Jerry Fankhauser made it clear to Agricultural Alliance of Citrus County (AACC) members Monday morning that getting involved with industrial hemp farming is a crapshoot.
“There’s the potential for a lot of people to make money — maybe a lot of money,” Fankhauser said. “But there’s also the potential to lose money. It’s a cautionary tale.”
Fankhauser, assistant director for the Florida Agricultural Experiment Station at the University of Florida, was the alliance’s guest speaker and laid out the pitfalls and the potential boons from industrial hemp farming.
Much care, he said, must go into cultivating hemp that contains less than 0.3 percent per dry weight. THC is the psychoactive chemical that, at higher levels, defines marijuana.
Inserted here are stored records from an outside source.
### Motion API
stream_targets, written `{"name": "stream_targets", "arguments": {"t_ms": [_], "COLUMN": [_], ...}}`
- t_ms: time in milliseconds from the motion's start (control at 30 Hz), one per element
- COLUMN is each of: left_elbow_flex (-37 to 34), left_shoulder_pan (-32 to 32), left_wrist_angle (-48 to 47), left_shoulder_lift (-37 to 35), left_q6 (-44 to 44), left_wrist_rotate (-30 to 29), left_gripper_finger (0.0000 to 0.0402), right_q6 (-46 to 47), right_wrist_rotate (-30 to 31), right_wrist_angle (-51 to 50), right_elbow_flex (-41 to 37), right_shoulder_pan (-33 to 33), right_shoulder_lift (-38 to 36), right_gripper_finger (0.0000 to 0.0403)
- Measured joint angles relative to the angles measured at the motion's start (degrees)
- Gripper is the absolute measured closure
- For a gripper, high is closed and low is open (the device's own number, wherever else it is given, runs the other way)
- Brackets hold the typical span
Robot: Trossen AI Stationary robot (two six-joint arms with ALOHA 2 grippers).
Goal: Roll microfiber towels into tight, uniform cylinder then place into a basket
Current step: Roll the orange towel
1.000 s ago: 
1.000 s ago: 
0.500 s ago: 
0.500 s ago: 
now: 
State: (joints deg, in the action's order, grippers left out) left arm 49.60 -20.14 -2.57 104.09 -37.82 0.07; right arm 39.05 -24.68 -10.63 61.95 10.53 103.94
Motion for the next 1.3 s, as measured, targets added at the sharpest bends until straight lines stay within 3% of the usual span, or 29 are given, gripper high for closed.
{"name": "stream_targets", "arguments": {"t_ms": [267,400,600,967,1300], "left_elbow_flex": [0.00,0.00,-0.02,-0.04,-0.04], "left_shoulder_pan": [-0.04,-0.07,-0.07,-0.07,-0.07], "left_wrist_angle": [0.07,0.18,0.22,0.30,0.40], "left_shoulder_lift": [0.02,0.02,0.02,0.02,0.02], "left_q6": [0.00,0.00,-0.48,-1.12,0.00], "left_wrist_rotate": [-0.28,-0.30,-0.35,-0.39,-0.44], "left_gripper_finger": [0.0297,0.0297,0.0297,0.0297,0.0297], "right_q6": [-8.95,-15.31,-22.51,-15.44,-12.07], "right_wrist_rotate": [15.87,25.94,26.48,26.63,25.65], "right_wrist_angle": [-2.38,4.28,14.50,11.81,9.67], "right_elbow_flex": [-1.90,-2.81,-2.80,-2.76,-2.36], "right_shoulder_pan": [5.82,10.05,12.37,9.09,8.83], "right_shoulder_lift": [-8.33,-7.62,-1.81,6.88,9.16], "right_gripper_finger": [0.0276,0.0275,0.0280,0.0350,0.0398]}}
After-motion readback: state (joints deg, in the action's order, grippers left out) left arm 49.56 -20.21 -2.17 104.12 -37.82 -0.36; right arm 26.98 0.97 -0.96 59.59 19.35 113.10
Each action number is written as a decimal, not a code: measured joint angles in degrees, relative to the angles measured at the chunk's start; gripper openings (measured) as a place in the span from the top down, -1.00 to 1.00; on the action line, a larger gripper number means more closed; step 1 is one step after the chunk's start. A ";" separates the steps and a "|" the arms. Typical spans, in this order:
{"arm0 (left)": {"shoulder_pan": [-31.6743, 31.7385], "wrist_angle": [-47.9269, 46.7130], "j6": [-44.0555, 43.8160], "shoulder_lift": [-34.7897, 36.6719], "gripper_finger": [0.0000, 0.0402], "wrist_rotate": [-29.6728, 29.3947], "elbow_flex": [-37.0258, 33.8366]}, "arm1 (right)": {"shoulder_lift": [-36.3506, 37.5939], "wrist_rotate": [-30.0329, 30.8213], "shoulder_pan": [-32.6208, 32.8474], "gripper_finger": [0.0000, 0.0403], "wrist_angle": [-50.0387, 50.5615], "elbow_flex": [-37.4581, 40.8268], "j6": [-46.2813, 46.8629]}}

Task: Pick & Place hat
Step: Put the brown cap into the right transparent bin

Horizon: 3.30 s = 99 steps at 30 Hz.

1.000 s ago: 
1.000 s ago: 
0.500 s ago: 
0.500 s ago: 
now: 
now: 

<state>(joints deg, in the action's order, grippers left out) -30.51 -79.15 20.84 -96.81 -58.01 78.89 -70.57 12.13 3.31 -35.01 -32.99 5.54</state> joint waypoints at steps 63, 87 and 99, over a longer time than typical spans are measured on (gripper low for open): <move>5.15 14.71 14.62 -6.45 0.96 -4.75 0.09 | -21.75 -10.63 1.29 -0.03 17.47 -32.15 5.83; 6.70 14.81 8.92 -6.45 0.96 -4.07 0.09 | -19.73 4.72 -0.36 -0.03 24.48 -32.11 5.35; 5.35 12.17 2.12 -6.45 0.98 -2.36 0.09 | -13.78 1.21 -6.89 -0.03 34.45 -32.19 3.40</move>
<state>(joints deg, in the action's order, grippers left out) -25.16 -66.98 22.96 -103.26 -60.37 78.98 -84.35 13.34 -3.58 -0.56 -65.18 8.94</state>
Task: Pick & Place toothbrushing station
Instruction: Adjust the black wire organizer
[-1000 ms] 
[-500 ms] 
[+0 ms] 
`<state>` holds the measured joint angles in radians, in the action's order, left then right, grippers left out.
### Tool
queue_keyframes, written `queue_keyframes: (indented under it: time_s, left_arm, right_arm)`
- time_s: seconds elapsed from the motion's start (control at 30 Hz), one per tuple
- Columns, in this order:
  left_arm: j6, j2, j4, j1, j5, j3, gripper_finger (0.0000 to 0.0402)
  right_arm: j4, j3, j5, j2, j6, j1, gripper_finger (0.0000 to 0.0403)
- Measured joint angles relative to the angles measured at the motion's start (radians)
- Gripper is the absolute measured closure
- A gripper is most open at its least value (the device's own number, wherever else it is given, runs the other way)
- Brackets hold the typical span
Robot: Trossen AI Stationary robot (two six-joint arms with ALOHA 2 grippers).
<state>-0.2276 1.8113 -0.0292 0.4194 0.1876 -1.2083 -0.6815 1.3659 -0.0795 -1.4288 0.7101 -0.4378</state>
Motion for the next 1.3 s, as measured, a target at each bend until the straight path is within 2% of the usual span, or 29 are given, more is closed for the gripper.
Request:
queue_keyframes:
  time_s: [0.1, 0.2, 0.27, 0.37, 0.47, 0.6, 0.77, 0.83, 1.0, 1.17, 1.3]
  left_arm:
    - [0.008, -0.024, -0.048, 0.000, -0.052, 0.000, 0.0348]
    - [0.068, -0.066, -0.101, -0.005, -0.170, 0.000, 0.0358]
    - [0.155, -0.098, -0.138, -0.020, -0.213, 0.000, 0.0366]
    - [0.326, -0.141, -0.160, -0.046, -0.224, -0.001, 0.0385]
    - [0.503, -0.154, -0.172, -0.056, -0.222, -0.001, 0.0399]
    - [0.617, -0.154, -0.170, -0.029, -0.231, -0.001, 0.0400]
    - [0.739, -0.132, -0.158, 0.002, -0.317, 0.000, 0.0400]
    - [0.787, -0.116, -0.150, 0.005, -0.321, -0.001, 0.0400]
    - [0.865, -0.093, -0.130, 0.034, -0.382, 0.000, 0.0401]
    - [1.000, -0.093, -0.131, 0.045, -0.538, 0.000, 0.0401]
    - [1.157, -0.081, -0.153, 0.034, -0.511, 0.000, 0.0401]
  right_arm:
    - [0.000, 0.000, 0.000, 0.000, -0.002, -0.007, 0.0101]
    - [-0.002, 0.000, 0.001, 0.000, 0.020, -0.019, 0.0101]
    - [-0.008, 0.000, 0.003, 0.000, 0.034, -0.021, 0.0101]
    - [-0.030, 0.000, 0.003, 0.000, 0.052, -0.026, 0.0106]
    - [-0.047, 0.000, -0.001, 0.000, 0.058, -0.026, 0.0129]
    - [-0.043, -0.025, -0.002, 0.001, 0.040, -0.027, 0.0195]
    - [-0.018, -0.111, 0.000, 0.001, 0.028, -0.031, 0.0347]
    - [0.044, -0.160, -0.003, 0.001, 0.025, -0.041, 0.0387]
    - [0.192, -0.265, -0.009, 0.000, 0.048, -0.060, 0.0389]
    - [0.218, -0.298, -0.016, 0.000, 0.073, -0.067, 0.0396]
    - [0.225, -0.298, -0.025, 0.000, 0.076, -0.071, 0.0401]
“You have to grow hemp and not marijuana,” Fankhauser said.
If state inspectors visit a local farmer’s hemp crop and discover it’s over the THC limit, they will ask that farmer to burn the whole crop and all that seed money to get it established will go up in smoke.
Citrus County and Florida farmers already have one strike against them: the high humidity and extreme heat is not as conducive to growing hemp as other areas of the nation.
And then there’s the hemp farmer’s worst enemy: pollen drift.
Fankhauser said farmers must make sure to rid the crop of male flowers to avoid cross pollination that can significantly reduce the CBD potential. And the CBD oil right now is the most lucrative part of hemp farming, he said.
The Agricultural Alliance started up an industrial hemp subcommittee a few months ago with the focus of finding out whether it’s a good fit for Citrus County.
The state’s cannabis director, Holly Bell, visited the Alliance in November. Bell told farmers that growing hemp locally will work but before they rush into it, they must be educated and await more state guidelines. It’s still very much “trial and error in the Wild West,” Bell said.
Fankhauser said he agrees.
“You’re flying blind right now,” he said.